Markus Toves

Personal information
- Full name: Markus Joaquin Attao Toves
- Date of birth: 27 May 2007 (age 18)
- Place of birth: Northern Mariana Islands
- Height: 1.77 m (5 ft 10 in)
- Position: Midfielder

Team information
- Current team: Tuloy
- Number: 42

Youth career
- 2016–2021: Kanoa

Senior career*
- Years: Team / Apps / (Gls)
- 2021–2025: Kanoa
- 2021–2022: → Teen Ayuyu (loan)
- 2026–: Tuloy / 12 / (1)

International career^{‡}
- 2023–: Northern Mariana Islands / 6 / (2)

= Markus Toves =

Northern Marianas footballer

Markus Toves is a Northern Mariana Islands international footballer who currently plays for Tuloy of the Philippines Football League, and the Northern Mariana Islands national team. When he signed a contract with Tuloy in January 2026, he became the first professional footballer from the Northern Mariana Islands.

==Club career==
Toves had played for the academy teams of Kanoa FC since at least 2016. He was among the top scorers in the under-12 division in 2017. In 2019, he helped the club win the U15 league championship. Toves and Kanoa repeated the feat in 2021. When the same league was suspended because of the COVID-19 pandemic in 2020, Toves was tied with Kohtaro Goto as the league's top scorer with eight goals in five matches.

In 2021, Toves played for the U17 national team, known as the Teen Ayuyus, in the Marianas Soccer League 1. He remained with the club through 2022. By 2023, Toves had returned Kanoa FC in MSL1. The club won the league championship for the spring 2024 season with Toves as the league's top scorer with fourteen goals.

In January 2026, it was announced that Toves had signed a professional contract with Tuloy FC of the Philippines Football League. By doing so, he became the first-ever professional footballer from the Northern Mariana Islands. He made his league debut for the club on 7 February 2026 in a 6–2 victory over Philippine Army.

==International career==
In 2022, Toves was part of the squads that competed in 2023 AFC U-17 Asian Cup qualification and 2023 AFC U-20 Asian Cup qualification. In preparation for the latter, he scored in a friendly against Guam as part of a training camp in Dededo. He was called up to the national under-23 team in August 2023 for the Marianas Cup against neighboring Guam. Toves scored two goals in his team's second match of the competition. The 2023 edition of the tournament marked the first-ever win for the Northern Mariana Islands since the cup's founding in 2007. Toves was then named the competition's most valuable player. Later in August, he was named the Northern Mariana Sports Association Male Student Athlete of the month.

Toves was called up to the senior national team in November 2023 for the 2023 Pacific Games. He made his senior debut on 18 November against Fiji in the team's opening match. Later in the competition, he appeared in his country's 4–0 win over American Samoa. The victory was the Northern Mariana Islands' first-ever win in the Pacific Games and first over a full member of the Oceania Football Confederation. Toves scored his first senior international goal against Tuvalu on 30 November in his team's final match of the competition.

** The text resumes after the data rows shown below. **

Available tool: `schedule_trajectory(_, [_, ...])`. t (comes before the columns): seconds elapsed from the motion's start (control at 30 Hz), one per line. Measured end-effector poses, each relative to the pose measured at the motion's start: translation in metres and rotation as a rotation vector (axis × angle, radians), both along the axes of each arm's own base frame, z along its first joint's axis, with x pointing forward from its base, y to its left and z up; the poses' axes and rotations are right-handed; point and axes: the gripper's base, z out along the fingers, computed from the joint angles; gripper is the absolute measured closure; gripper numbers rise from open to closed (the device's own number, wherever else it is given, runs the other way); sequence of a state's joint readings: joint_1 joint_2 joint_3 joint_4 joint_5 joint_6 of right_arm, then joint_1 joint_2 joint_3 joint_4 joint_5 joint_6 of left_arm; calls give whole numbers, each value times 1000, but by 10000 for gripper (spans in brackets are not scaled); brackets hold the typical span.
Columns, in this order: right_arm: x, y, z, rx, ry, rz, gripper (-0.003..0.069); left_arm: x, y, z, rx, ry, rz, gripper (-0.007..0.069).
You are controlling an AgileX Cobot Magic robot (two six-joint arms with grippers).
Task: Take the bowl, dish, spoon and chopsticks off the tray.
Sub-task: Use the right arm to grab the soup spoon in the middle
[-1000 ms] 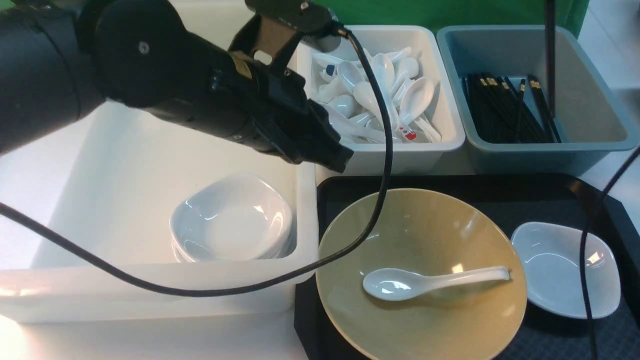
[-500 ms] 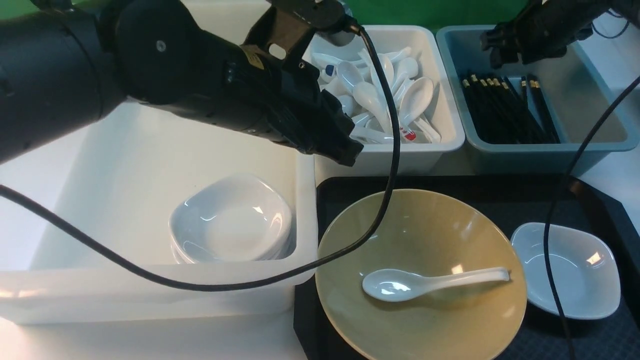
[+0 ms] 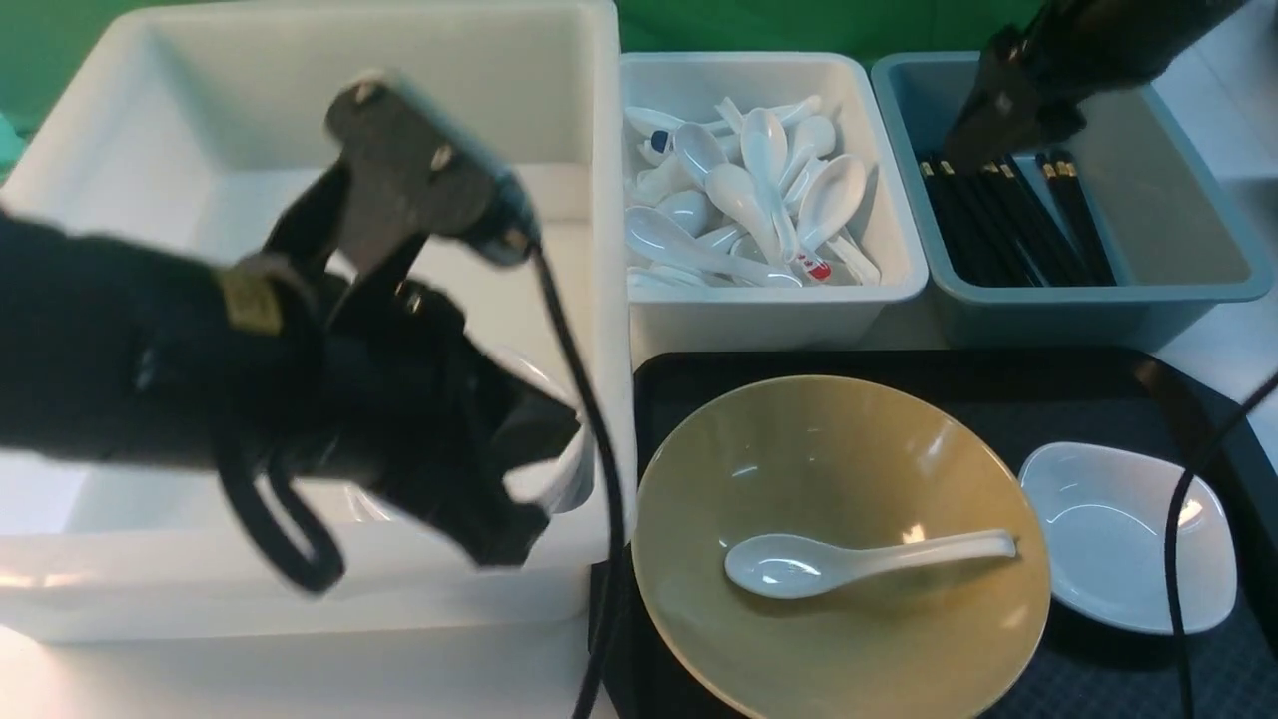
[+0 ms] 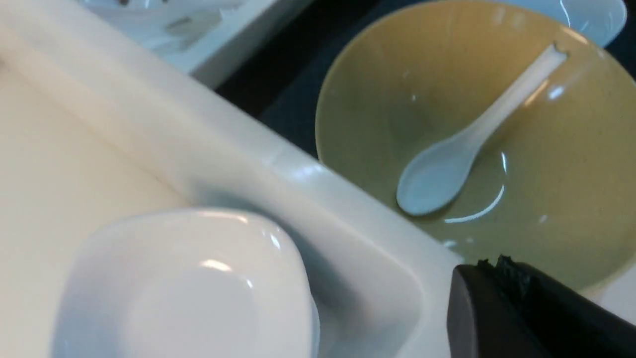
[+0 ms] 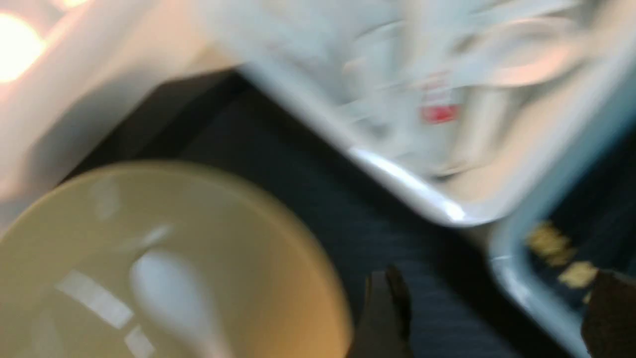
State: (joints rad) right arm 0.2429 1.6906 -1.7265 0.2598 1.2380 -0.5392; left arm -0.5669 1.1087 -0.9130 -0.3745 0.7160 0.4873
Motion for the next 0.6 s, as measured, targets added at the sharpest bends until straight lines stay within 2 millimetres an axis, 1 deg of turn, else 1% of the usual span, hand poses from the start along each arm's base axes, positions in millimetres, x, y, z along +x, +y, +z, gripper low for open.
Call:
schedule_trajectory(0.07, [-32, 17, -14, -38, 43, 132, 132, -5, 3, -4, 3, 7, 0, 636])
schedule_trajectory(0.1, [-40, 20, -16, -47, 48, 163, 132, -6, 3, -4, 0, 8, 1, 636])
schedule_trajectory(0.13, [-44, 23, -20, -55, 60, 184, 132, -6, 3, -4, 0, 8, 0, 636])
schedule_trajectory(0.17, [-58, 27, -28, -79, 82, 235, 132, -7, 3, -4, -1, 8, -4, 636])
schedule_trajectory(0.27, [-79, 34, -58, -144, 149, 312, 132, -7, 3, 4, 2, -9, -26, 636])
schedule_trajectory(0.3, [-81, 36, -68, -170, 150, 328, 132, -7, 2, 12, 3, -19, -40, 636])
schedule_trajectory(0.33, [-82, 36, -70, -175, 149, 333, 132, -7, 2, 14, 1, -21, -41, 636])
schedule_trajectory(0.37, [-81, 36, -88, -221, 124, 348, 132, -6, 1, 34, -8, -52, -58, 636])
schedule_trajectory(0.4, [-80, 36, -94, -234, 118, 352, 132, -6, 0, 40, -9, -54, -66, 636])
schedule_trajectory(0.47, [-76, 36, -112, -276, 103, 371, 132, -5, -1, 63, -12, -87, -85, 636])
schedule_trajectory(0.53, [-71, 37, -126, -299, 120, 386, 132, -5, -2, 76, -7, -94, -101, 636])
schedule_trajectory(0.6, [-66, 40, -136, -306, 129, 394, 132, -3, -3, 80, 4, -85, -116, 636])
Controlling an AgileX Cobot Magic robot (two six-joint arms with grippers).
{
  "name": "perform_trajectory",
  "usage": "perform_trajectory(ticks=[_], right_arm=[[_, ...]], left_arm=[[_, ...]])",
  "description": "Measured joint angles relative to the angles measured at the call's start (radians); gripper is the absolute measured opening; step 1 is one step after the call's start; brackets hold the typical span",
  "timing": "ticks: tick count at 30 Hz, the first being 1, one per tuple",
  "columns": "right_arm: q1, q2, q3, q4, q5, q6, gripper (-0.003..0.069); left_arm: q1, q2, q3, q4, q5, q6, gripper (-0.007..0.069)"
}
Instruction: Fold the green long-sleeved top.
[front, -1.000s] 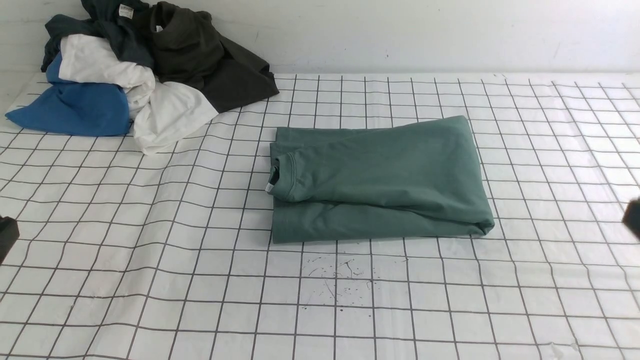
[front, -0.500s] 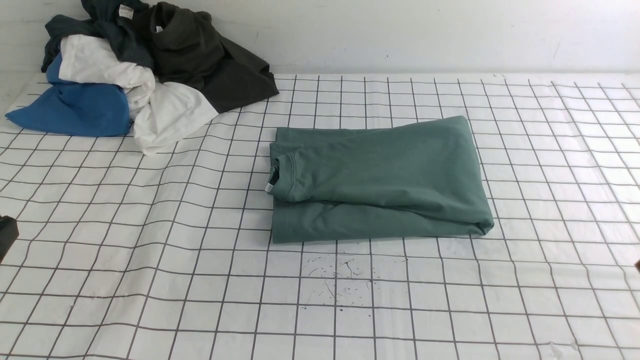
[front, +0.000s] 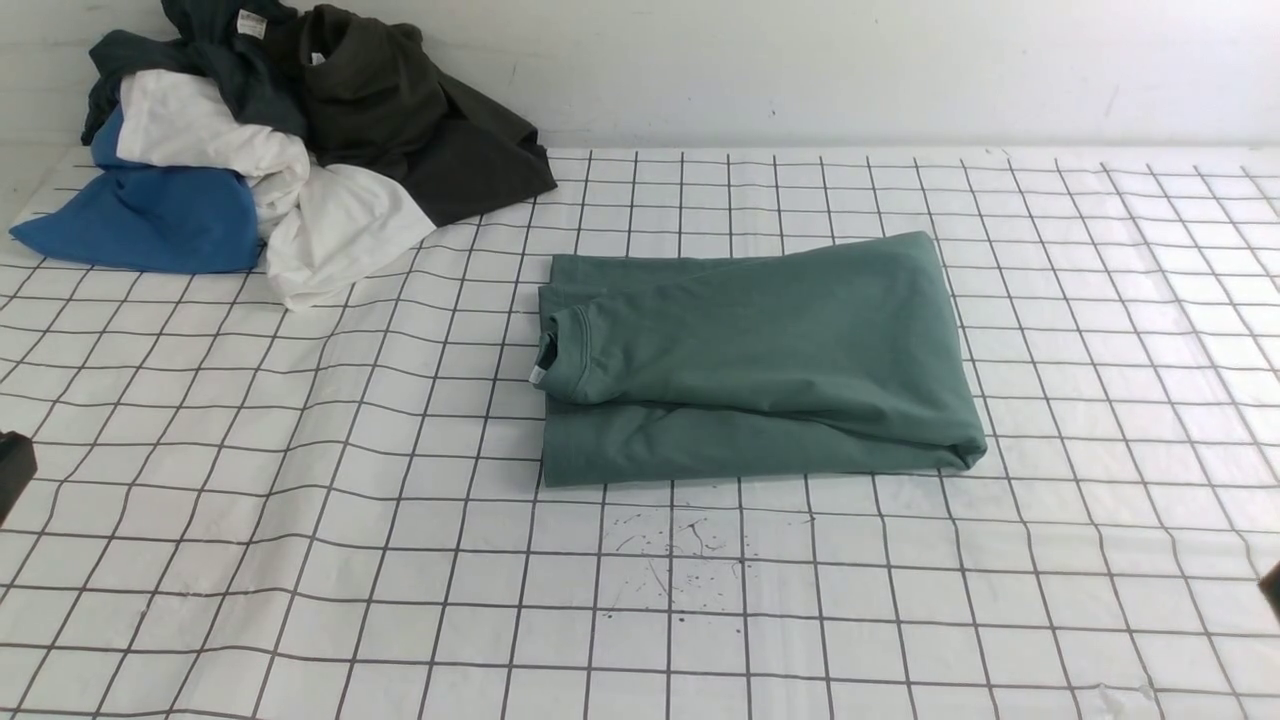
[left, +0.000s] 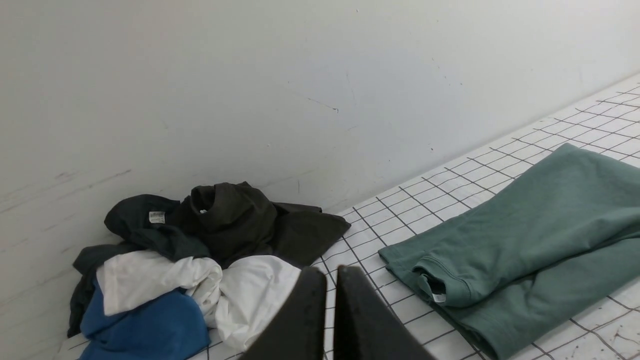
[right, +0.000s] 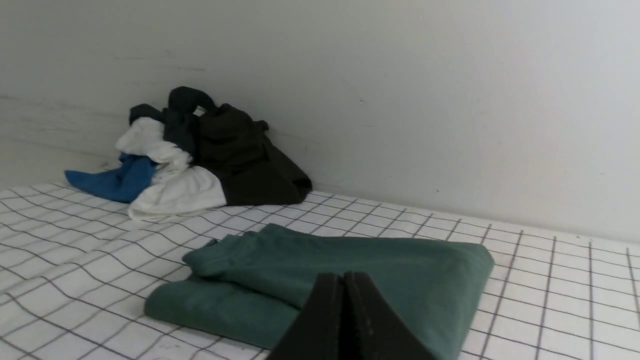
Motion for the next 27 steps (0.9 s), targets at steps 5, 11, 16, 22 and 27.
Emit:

In February 2024 Toves was nominated as the Northern Mariana Sports Association Male Student Athlete of the Year for 2023 because of his performances in both the Marianas Cup and Pacific Games. In April 2024, he was named to the senior squad again for a pair of 2024 Marianas Cup matches against Guam. In the first match, Toves opened the scoring in the eighth minute of the eventual 2–1 victory.

===International goals===
Scores and results list Northern Mariana Islands' goal tally first.

| No. | Date | Venue | Opponent | Score | Result | Competition |
| 1. | 30 November 2023 | SIFF Academy Field, Honiara, Solomon Islands | Tuvalu | 1–4 | 1–4 | 2023 Pacific Games |
| 2. | 6 April 2024 | NMI Training Center, Koblerville, Northern Mariana Islands | Guam | 1–0 | 2–2 | 2024 Marianas Cup |
Last updated 9 April 2024

===International career statistics===

Northern Mariana Islands
| Year | Apps | Goals |
| 2023 | 4 | 1 |
| 2024 | 2 | 1 |
| Total | 6 | 2 |

==Personal==
Toves is the brother of fellow Northern Mariana Islands international Merrick Toves.